• _Required action_: Your copy starts at the line containing "Reference labels for" and ends at the last line of the material below. Reproduce those lines exactly, with no pictures.

• _Data for this exercise_:

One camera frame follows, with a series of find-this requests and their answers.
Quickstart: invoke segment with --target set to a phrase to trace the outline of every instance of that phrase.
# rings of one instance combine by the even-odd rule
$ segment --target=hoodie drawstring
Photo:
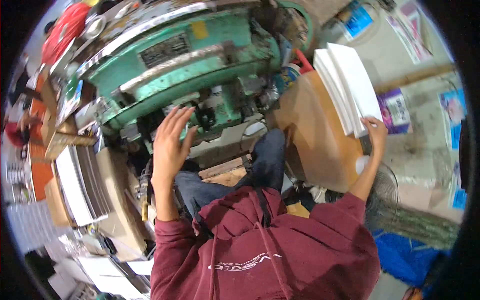
[[[285,283],[285,281],[283,280],[282,276],[280,276],[280,270],[278,268],[278,265],[273,257],[273,254],[272,254],[272,251],[270,249],[270,246],[268,246],[268,242],[267,242],[267,236],[270,238],[270,240],[273,242],[272,238],[266,233],[266,230],[262,227],[262,225],[260,224],[260,222],[256,222],[255,225],[258,227],[258,229],[260,230],[260,235],[262,236],[262,240],[264,241],[264,245],[265,245],[265,248],[267,249],[267,253],[268,253],[268,257],[270,257],[270,260],[272,262],[272,265],[273,265],[273,270],[275,272],[275,275],[276,275],[276,278],[278,280],[278,283],[280,284],[280,288],[282,289],[283,291],[283,294],[285,295],[285,298],[286,299],[290,299],[290,296],[289,296],[289,292],[288,292],[288,289],[287,289],[287,284]]]
[[[213,237],[213,244],[212,244],[212,259],[210,260],[210,290],[208,292],[208,298],[210,300],[213,300],[213,295],[215,293],[214,291],[214,276],[215,276],[215,246],[216,246],[216,240],[218,239],[217,235],[215,234]]]

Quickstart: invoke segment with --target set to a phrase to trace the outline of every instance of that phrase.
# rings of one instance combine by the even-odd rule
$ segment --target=blue jeans
[[[175,177],[180,195],[192,216],[199,208],[220,199],[242,186],[267,187],[281,191],[285,163],[285,137],[280,129],[262,136],[252,152],[252,171],[234,187],[203,182],[198,171],[180,171]]]

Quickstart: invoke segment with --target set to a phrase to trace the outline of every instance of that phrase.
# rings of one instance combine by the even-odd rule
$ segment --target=metal bowl
[[[99,36],[107,25],[107,19],[104,15],[96,16],[85,28],[83,38],[86,40],[94,39]]]

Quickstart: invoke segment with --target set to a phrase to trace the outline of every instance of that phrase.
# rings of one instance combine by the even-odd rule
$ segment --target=maroon hoodie
[[[247,186],[201,209],[212,240],[186,220],[157,220],[151,299],[367,299],[380,262],[365,202],[347,193],[306,219],[288,215],[276,190],[264,195],[268,228]]]

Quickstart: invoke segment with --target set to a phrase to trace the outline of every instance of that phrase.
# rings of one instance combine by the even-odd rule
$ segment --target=hand
[[[362,118],[361,122],[367,127],[370,136],[370,142],[373,147],[372,157],[380,162],[385,152],[388,129],[382,121],[374,117]]]
[[[153,143],[153,174],[152,185],[156,183],[172,183],[175,175],[180,171],[185,159],[190,153],[193,138],[198,126],[188,130],[183,144],[180,145],[180,134],[190,119],[195,107],[178,107],[165,117],[158,129]]]
[[[25,111],[20,120],[18,121],[17,129],[20,129],[20,131],[23,132],[25,129],[28,129],[30,125],[38,123],[40,123],[40,119],[38,118],[38,111],[31,116],[28,111]]]

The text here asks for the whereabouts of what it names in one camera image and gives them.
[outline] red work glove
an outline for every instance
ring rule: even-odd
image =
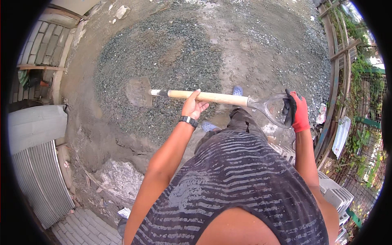
[[[292,124],[296,133],[309,129],[308,106],[305,98],[290,89],[286,89],[286,93],[289,98],[283,99],[285,106],[282,111],[283,115],[286,115],[285,124]]]

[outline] black watch strap
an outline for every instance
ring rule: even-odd
[[[180,122],[187,122],[191,124],[194,128],[197,128],[197,125],[199,125],[199,123],[195,119],[191,118],[190,116],[181,116]]]

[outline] blue crocs shoe
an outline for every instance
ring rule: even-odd
[[[204,132],[209,132],[213,131],[214,129],[219,129],[221,130],[220,127],[215,126],[214,124],[207,122],[207,121],[202,121],[201,122],[201,128],[204,130]]]
[[[242,87],[238,85],[234,86],[232,95],[242,96],[243,95]]]

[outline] striped tank top
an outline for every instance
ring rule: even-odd
[[[196,244],[224,210],[241,207],[281,244],[328,244],[324,219],[295,168],[259,137],[222,131],[174,176],[132,244]]]

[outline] gravel pile
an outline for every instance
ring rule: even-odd
[[[153,89],[220,93],[220,47],[206,39],[195,18],[152,15],[125,28],[103,47],[94,73],[97,100],[104,115],[125,133],[161,144],[181,115],[181,100],[155,97],[153,107],[136,107],[125,94],[127,82],[147,76]],[[214,115],[212,104],[201,119]]]

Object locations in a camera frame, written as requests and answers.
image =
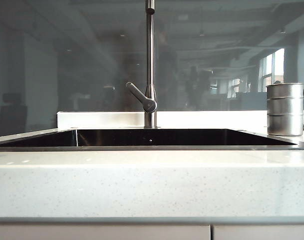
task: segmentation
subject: faucet handle
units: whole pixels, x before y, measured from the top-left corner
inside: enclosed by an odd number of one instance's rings
[[[143,104],[143,108],[147,113],[156,111],[157,103],[153,99],[146,97],[133,83],[128,82],[126,87],[130,92]]]

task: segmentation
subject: sink
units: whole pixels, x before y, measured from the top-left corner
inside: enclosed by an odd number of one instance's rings
[[[283,150],[304,143],[231,129],[78,129],[0,142],[0,151]]]

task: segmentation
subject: sink rim
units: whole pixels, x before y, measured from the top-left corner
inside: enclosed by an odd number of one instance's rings
[[[34,136],[27,136],[27,137],[20,137],[16,139],[11,139],[11,140],[4,140],[0,141],[0,144],[3,143],[8,143],[12,141],[19,141],[19,140],[24,140],[24,139],[31,139],[31,138],[36,138],[40,136],[45,136],[45,135],[51,135],[51,134],[56,134],[56,133],[61,133],[61,132],[69,132],[69,131],[74,131],[77,133],[78,130],[117,130],[118,128],[104,128],[104,129],[67,129],[67,130],[62,130],[62,131],[57,131],[57,132],[49,132],[49,133],[44,133],[44,134],[37,134]],[[167,130],[195,130],[195,129],[200,129],[200,128],[160,128],[160,129],[167,129]],[[221,129],[221,130],[233,130],[229,128],[209,128],[209,129]],[[267,134],[262,134],[262,133],[255,133],[255,132],[250,132],[246,130],[234,130],[237,132],[242,132],[242,133],[247,133],[247,134],[252,134],[260,137],[265,137],[269,139],[274,139],[274,140],[279,140],[279,141],[284,141],[288,142],[289,144],[293,145],[131,145],[131,146],[0,146],[0,152],[71,152],[71,151],[182,151],[182,150],[199,150],[199,151],[205,151],[205,150],[218,150],[218,151],[226,151],[226,150],[232,150],[232,151],[248,151],[248,150],[304,150],[304,142],[302,141],[294,141],[292,139],[287,139],[279,136],[271,136]]]

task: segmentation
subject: ceiling
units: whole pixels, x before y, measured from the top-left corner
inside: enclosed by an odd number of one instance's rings
[[[155,4],[156,30],[163,29],[179,69],[186,72],[197,66],[234,77],[257,55],[283,47],[283,39],[304,27],[304,0]],[[77,46],[115,71],[124,60],[126,66],[146,63],[144,8],[143,0],[0,0],[0,23],[56,43],[58,51]]]

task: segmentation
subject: window
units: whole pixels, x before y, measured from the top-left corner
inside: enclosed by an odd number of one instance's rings
[[[284,82],[284,48],[268,55],[260,61],[259,90],[266,92],[266,86]]]
[[[236,98],[236,93],[246,93],[247,89],[247,75],[229,80],[227,98]]]

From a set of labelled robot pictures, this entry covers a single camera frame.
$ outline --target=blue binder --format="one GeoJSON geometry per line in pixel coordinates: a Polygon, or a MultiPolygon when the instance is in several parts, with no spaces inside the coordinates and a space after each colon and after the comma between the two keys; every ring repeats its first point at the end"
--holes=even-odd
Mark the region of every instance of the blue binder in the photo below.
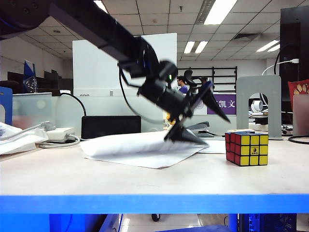
{"type": "Polygon", "coordinates": [[[12,125],[13,93],[12,89],[0,87],[0,119],[4,118],[4,123],[12,125]]]}

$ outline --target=person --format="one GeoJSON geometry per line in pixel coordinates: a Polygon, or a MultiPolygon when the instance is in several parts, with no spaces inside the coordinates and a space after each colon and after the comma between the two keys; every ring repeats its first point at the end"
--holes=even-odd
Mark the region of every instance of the person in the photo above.
{"type": "Polygon", "coordinates": [[[178,84],[178,86],[180,86],[179,91],[181,93],[186,94],[188,92],[188,87],[185,85],[185,80],[184,80],[183,76],[178,76],[177,77],[177,84],[178,84]]]}

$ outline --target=fluorescent light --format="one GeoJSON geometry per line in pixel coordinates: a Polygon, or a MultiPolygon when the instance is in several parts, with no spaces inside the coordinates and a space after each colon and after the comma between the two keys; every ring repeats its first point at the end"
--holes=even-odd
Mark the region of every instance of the fluorescent light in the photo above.
{"type": "Polygon", "coordinates": [[[208,43],[208,41],[201,41],[199,43],[199,45],[197,46],[197,49],[195,50],[195,53],[201,53],[207,43],[208,43]]]}
{"type": "Polygon", "coordinates": [[[265,46],[261,47],[259,50],[257,50],[257,52],[263,52],[266,49],[270,48],[271,46],[275,45],[276,43],[278,43],[279,40],[273,40],[270,43],[266,44],[265,46]]]}
{"type": "Polygon", "coordinates": [[[215,0],[204,25],[221,24],[237,0],[215,0]]]}
{"type": "Polygon", "coordinates": [[[279,45],[276,45],[274,47],[272,47],[271,49],[268,50],[268,52],[273,52],[273,51],[276,51],[280,48],[280,44],[279,45]]]}
{"type": "Polygon", "coordinates": [[[105,6],[104,6],[104,4],[102,3],[101,0],[96,0],[96,1],[94,1],[94,2],[95,2],[95,4],[96,4],[99,8],[101,8],[101,9],[104,10],[106,13],[108,13],[107,10],[106,10],[106,8],[105,8],[105,6]]]}
{"type": "Polygon", "coordinates": [[[188,41],[184,49],[184,53],[190,53],[194,43],[195,43],[194,41],[188,41]]]}

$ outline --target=white desk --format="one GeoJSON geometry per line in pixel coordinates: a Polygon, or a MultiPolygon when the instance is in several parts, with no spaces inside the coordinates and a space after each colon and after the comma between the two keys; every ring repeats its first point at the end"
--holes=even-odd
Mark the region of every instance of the white desk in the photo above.
{"type": "Polygon", "coordinates": [[[269,141],[267,166],[196,154],[162,170],[83,158],[79,146],[0,157],[0,213],[308,213],[307,145],[269,141]]]}

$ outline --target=power adapter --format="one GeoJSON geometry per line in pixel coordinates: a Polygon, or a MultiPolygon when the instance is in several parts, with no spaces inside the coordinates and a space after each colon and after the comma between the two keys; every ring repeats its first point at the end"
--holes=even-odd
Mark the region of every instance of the power adapter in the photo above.
{"type": "Polygon", "coordinates": [[[49,142],[64,142],[68,140],[69,134],[74,134],[74,128],[56,128],[55,130],[46,131],[49,142]]]}

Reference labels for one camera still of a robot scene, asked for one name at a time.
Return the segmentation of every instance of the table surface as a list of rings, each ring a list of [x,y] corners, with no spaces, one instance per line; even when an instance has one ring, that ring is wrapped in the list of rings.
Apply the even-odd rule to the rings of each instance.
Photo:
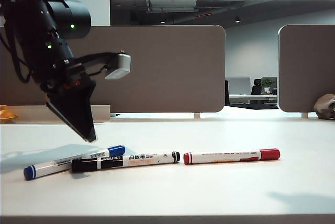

• _Exercise response_:
Reference labels for one camera still of a robot scene, asked for one name at a time.
Return the segmentation of every instance of the table surface as a list of rings, each ring a list of [x,y] corners, with no spaces, one instance per line; even when an instance has one ring, that ring is wrapped in the list of rings.
Apply the even-odd rule to the rings of each instance.
Photo:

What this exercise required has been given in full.